Two lines in the listing below mark the span: one contains "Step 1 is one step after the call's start" and one contains "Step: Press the". Reproduce both of them and everything between, exactly.

*** SOURCE MATERIAL

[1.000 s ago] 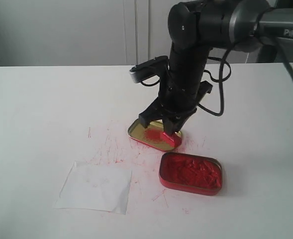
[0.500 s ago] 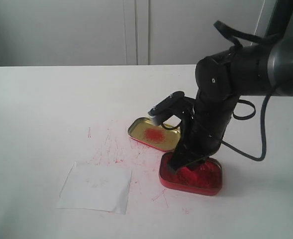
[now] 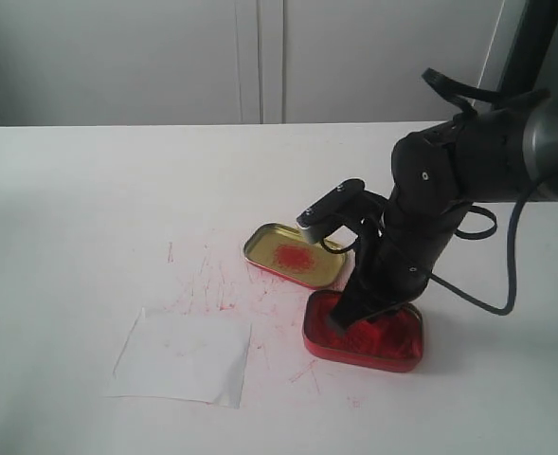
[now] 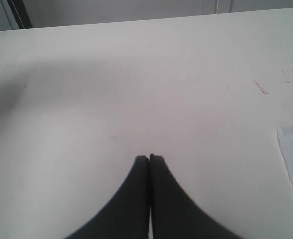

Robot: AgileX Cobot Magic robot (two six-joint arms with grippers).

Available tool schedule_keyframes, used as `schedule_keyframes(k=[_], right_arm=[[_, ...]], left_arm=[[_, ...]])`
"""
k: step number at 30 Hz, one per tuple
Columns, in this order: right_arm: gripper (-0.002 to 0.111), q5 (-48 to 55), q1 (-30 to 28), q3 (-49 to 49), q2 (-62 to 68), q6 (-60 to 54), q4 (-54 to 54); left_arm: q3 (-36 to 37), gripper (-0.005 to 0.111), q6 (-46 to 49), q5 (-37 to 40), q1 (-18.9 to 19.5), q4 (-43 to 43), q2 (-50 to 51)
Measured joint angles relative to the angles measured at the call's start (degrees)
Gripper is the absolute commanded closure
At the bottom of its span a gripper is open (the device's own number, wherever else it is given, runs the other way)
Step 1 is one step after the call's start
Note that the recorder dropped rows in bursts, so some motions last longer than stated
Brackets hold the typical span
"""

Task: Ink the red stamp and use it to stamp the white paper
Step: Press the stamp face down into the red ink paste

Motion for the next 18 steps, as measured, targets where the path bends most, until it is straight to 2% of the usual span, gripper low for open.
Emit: schedule_keyframes(k=[18], right_arm=[[0.108,-0.9,0.0,-0.5,3.2,0.0,0.4]], left_arm=[[0.0,0.107,0.0,0.0,0.0,0.0,0.0]])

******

OUTPUT OF THE TASK
Step 1 is one step after the call's start
Note that the recorder dropped rows in bursts, so some motions last longer than stated
Brackets hold the typical span
"""

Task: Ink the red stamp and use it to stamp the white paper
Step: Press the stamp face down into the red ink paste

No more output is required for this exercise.